Subject: publishing
From: Keunwoo Lee (klee@cs.washington.edu)
Date: Mon May 28 2001 - 00:22:41 PDT
----------------------------------------------------------------------
SUMMARY
Major changes:
+ Did fixed array lowerings.
+ Began putting in memory allocation support
+ Changed semantics (and parsing) of "new"
+ Changed DFG and cfg2dfg.cecil to remove AST dependencies in various
LValue nodes.
+ Changed codegen and the WIL stdlib so that we are closer to
compiling. (Actually, we are very close to compiling
trivial programs, there's just some makefile junk to fix.)
+ Tweaks in graph building framework.
Status: towers and tests/test-base.wil build without crashing, on o0
and o1. Output for the array test case nearly passes GNU make.
Details follow. This changelog is long not because the changes are
huge, but because some of them are subtle or potentially confusing.
If you're in a hurry, skip to the parts about "new" semantics and the
infrastructure changes, since those affect the rest of you the most.
----------------------------------------------------------------------
LOWERING PROGRESS
+ Fixed array lowering is done, tested, and working. towers and the
Java stdlib don't appear to use these, but I started with them because
I thought they'd be easier than dynamic arrays. Further sub-notes:
+ Currently, all arrays are allocated on the heap, and the rep of
an array is codegen'd as a pointer to its base. This sounds ok,
except that a reference to an array is *also* a pointer to its base.
As a result, I have inserted a bunch of hackery to make the two
semantically collapse into the same thing during the lowering/codegen
passes. Primarily, I introduced "fake dereferences" in both lvalue
and rvalue positions to make this work. Dereferencing an array
reference results in a "fake dereference", which becomes a no-op in
codegen; indexing off such a "falsely dereferenced" array has the
expected semantics of indexing the array.
Of course, if we do this fake dereferencing business, we also need
a fake "address-of" node. So, I added a fake address-of operator, and
address-of operations on arrays are lowered into fake address-of.
All this is ugly and, in the long term, probably wrong. But I
think it will get us by for now. We can revisit the issues of
1. Array and record constructors returning inline
vs. out-of-line allocations
2. Array indexing and record member dereference operations as
an lvalue/rvalue.
at some point in the future. And speaking of inline/outline
allocations...
+ The current array lowering strategy will break when I start
lowering records; among other things, inline allocations (as a member
of something else, or on the stack/global area) don't exist anymore,
post-lowering. Fortunately, records are the next thing to lower, so
I'll find some way to fix this shortly. Fixing this may enable me to
remove the semantic weirdness I describe above. On the other hand, I
may end up piling one hack on another. We'll see.

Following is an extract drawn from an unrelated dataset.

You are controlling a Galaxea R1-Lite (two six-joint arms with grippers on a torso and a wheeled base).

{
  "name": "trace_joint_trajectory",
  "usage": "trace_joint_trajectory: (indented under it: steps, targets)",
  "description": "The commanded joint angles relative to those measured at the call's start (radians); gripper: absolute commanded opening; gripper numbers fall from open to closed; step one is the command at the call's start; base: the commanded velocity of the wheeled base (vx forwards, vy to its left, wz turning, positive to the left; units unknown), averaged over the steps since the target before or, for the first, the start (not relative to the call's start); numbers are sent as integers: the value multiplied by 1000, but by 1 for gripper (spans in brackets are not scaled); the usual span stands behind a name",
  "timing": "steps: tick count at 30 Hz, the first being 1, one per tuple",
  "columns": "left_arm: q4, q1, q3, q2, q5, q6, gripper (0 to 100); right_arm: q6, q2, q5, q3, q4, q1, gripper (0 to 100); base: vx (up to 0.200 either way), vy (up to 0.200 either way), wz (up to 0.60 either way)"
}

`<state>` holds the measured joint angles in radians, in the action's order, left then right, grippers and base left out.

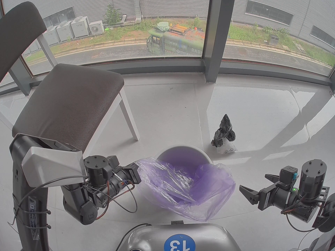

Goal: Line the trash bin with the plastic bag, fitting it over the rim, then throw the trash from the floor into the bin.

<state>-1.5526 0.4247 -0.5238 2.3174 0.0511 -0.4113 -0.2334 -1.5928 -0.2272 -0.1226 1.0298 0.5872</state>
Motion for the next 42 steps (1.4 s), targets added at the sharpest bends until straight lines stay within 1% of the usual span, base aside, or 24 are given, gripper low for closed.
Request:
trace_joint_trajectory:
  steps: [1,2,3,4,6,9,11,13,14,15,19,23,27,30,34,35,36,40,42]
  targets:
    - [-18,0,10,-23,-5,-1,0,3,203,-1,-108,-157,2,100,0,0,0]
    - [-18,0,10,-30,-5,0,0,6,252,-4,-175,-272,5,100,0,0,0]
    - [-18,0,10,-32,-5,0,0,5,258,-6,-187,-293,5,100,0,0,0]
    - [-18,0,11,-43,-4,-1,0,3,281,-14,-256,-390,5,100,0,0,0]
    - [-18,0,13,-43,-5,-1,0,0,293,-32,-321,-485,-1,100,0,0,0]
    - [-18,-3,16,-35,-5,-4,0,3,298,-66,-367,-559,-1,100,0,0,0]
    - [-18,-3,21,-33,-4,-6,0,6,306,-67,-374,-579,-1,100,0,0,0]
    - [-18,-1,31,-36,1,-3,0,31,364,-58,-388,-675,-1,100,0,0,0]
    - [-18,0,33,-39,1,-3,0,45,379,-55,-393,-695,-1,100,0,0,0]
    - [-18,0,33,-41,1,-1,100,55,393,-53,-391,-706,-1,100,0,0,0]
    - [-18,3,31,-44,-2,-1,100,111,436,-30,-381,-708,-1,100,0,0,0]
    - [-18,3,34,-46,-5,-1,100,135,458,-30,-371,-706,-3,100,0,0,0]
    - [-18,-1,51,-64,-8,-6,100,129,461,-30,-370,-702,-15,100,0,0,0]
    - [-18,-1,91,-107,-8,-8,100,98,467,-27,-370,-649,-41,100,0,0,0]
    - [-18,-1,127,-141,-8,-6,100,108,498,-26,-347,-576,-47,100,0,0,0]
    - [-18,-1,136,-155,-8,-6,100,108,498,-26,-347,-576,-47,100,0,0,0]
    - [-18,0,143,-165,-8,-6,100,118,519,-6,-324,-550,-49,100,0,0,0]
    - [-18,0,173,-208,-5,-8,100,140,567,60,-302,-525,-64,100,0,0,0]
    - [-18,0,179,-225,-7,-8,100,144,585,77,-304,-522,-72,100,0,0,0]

+ I have added array.wil, which tests various kinds of arrays, to
the tests/features/ directory.
+ Added AllocNode hierarchy of IRNodes, to represent a raw memory
allocation. A raw memory allocation currently returns whatever
representation it is passed in its constructor; the client is
responsible for making sure this is right.
+ Codegen support for one subclass of AllocNode (MallocNode).

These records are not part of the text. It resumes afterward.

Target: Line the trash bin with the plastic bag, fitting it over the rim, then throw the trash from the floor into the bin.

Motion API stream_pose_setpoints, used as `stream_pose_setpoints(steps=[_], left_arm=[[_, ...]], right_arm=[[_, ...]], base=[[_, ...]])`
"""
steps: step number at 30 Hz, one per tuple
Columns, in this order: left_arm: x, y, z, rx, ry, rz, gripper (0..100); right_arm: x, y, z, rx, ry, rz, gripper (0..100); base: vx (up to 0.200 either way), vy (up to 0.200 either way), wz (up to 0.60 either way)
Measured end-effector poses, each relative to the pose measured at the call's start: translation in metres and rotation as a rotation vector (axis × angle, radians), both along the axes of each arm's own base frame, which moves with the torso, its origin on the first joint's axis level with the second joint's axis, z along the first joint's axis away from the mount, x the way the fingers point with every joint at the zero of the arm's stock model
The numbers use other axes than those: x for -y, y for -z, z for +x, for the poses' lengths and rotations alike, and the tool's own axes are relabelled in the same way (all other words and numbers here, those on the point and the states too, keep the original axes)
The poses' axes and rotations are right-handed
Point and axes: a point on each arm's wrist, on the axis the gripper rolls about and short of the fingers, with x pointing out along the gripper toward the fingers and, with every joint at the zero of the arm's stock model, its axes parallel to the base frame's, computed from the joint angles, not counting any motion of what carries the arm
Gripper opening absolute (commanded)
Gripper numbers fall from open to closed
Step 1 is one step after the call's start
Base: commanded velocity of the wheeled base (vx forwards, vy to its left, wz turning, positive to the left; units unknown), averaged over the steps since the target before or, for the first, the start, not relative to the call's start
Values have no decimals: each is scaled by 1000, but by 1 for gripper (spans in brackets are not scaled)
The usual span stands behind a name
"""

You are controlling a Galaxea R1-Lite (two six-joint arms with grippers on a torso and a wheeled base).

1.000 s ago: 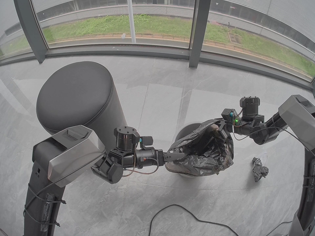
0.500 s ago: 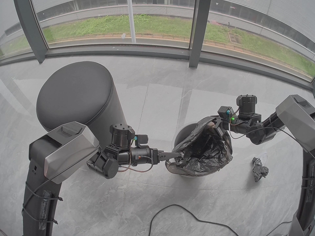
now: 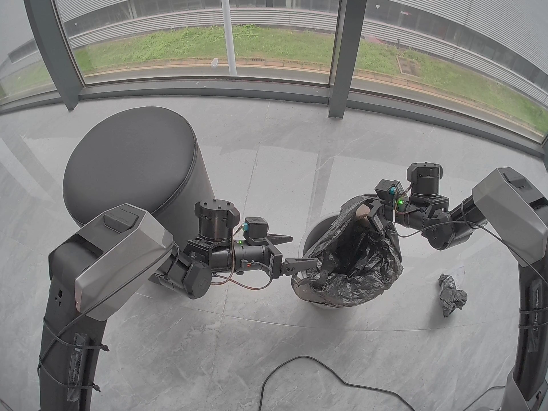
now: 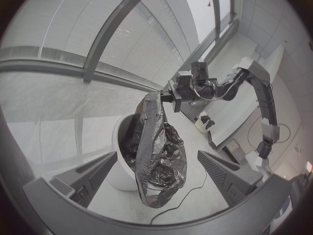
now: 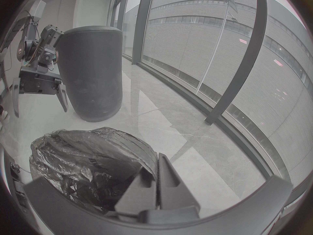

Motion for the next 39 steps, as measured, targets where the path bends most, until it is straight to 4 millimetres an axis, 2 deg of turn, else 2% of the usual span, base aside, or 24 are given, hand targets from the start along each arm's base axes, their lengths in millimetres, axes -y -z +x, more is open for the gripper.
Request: stream_pose_setpoints(steps=[4, 13, 23, 28, 39], left_arm=[[9, -6, 2, 54, 12, 23, 100], [33, -17, 21, 122, 10, 56, 100], [50, 3, 30, 131, 34, 100, 100], [56, 3, 38, 150, 36, 97, 100], [56, 20, 46, 122, 54, 170, 100]], right_arm=[[-4, -4, 1, 22, 11, 19, 0], [-10, -8, 1, 37, 17, 41, 0], [-12, -10, 1, 49, 15, 46, 0], [-12, -10, 1, 50, 15, 46, 0], [-18, -12, 0, 58, 1, 49, 0]], base=[[0, 0, 0], [0, 0, 0], [0, 0, 0], [0, 0, 0], [0, 0, 0]])
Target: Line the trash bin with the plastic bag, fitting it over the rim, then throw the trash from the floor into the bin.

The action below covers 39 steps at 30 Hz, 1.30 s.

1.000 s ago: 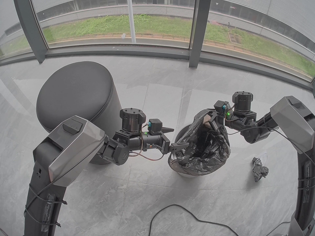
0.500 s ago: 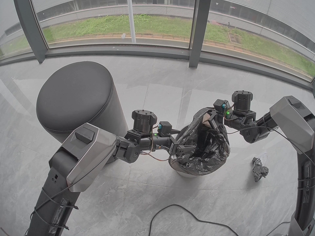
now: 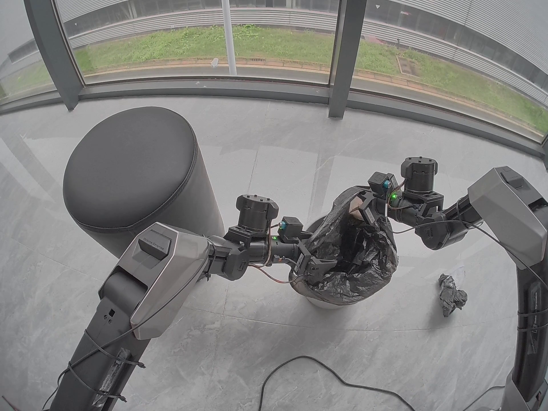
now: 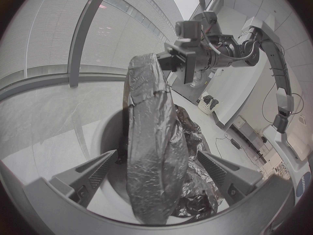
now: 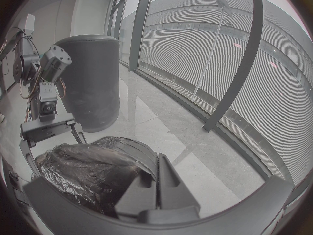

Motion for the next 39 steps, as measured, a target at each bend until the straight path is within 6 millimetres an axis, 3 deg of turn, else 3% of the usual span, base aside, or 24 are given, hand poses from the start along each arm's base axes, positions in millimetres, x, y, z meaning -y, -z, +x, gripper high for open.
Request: stream_pose_setpoints(steps=[11, 20, 35, 36, 39], left_arm=[[-6, 6, 5, 33, -22, 26, 100], [-12, -18, 4, 36, -35, 33, 100], [12, -17, -17, -41, 25, 80, 100], [12, -16, -17, -47, 26, 84, 0], [12, -10, -18, -71, 27, 101, 0]], right_arm=[[0, -6, -1, 18, 0, 5, 0], [2, -12, -4, 24, -3, 7, 0], [1, -8, -10, 3, -8, 0, 0], [1, -8, -10, 2, -9, 0, 0], [1, -7, -10, 1, -10, 0, 0]], base=[[0, 0, 0], [0, 0, 0], [0, 0, 0], [0, 0, 0], [0, 0, 0]])
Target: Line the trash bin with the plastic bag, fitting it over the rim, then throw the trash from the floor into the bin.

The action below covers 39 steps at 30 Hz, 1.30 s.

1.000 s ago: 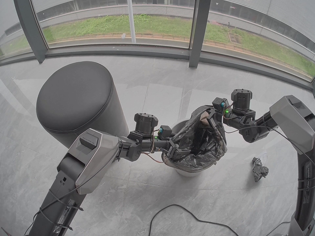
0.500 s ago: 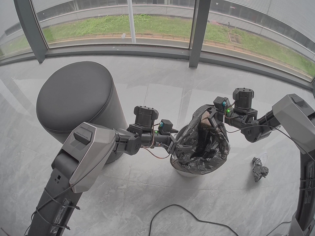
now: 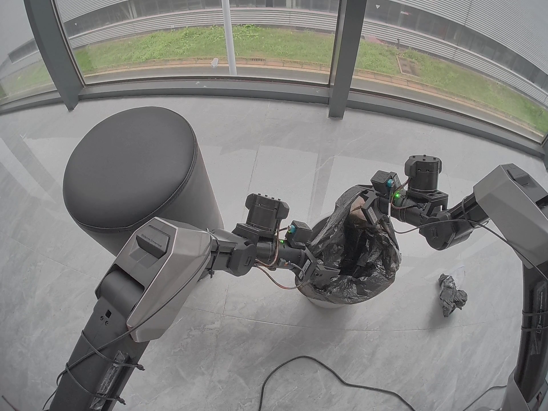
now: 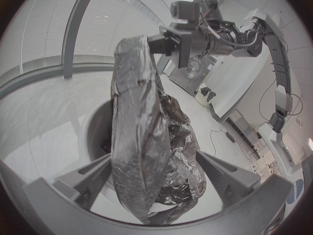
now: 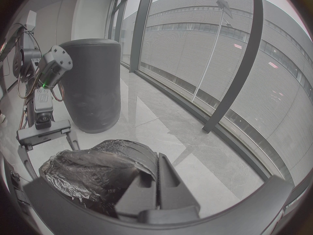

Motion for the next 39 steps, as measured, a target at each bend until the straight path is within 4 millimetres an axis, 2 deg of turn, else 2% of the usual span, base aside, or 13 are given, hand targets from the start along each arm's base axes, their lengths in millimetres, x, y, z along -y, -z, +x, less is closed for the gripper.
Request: stream_pose_setpoints(steps=[10, 18, 30, 34, 39], left_arm=[[-4, 18, 0, -57, -25, 56, 0], [-17, 30, 3, -120, -66, 111, 0], [-17, 50, 3, -145, -88, 137, 0], [-11, 47, 1, -133, -99, 133, 0], [-8, 24, 6, -42, -153, 90, 0]], right_arm=[[-3, -2, -2, 4, -8, -1, 0], [-9, -3, -3, 6, -21, 0, 0], [-13, 0, -9, -7, -34, -6, 0], [-13, 2, -11, -11, -36, -8, 0], [-13, 3, -12, -12, -37, -8, 0]], base=[[0, 0, 0], [0, 0, 0], [0, 0, 0], [0, 0, 0], [0, 0, 0]])
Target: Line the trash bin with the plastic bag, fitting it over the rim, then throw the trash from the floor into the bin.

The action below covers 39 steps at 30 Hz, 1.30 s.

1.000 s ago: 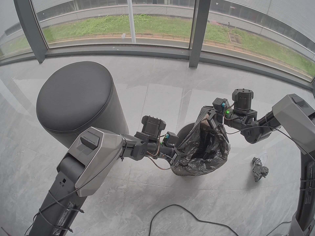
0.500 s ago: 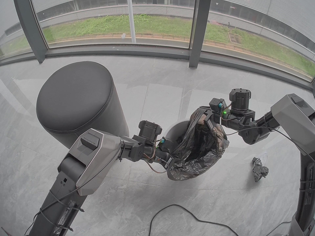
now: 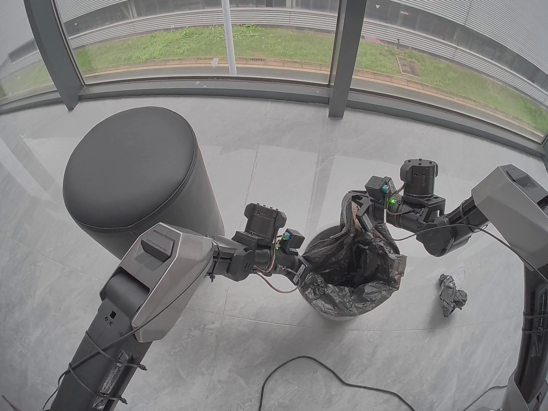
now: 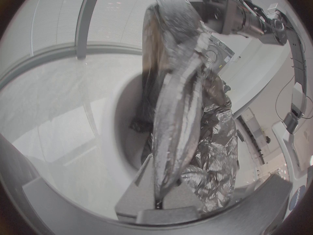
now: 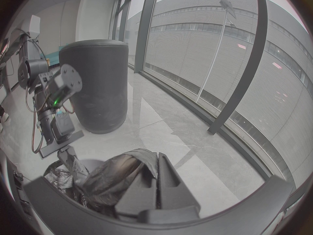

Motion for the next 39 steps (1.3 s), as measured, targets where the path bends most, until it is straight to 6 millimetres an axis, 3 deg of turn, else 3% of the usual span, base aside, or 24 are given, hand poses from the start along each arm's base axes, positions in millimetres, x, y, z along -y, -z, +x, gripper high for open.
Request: stream_pose_setpoints(steps=[7, 17, 28, 39], left_arm=[[2, -27, 2, 73, -36, -52, 0], [7, -24, 0, 77, -31, -56, 0], [-8, -30, 13, 134, -94, -66, 0], [-7, -39, 11, 150, -100, -70, 0]], right_arm=[[1, 2, -5, -17, -2, -5, 0], [2, 11, -10, -50, -3, -15, 0], [4, 8, -5, -28, 5, -2, 0], [9, 9, -5, -34, 14, -3, 0]], base=[[0, 0, 0], [0, 0, 0], [0, 0, 0], [0, 0, 0]])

As of this update, we generate one of three macros:
* "MALLOC_bits(num_words)"
* "MALLOC_bytes(num_bytes)"
* "MALLOC_words(num_words)".
The third of these may result in a system-specific multiplication
factor to the actual underlying malloc() call that's different
between 32-bit and 64-bit machines. I may make MALLOC_bits
obsolete in the near future, since I don't see any particular use
for it---a byte is always 8 bits, and machines don't let you alloc
less than 1 byte at a time.
+ Removed the NewNode from the IRNode hierarchy. Upon discussing the
semantics of "new" with Craig, we decided that "new" made more sense
as a property of the target constructor, rather than an independent
node. For one thing, the lowering generated for a constructor may
change depending on where it is allocated. Consequences of
eliminating new from the IR (it still exists in WIL, of course, as a
modifier to constructors):
+ "new" may no longer take an optional "var". The result of a
"new" expression is a reference that is always immutable. The
mutability of the underlying object is, of course, independent of the
mutability of the reference. If you want to have a mutable reference
to an object, you have to assign its address to a mutable reference
explicitly. This makes more sense: having constructors produce a
mutable pointer directly would be like saying that you can relocate a
constructed object by mutating its pointer. And, in fact, I cannot
find any instance of "new var" actually being used by wil code in the
Java stdlib.
+ Parser adjusted for updated "new" semantics.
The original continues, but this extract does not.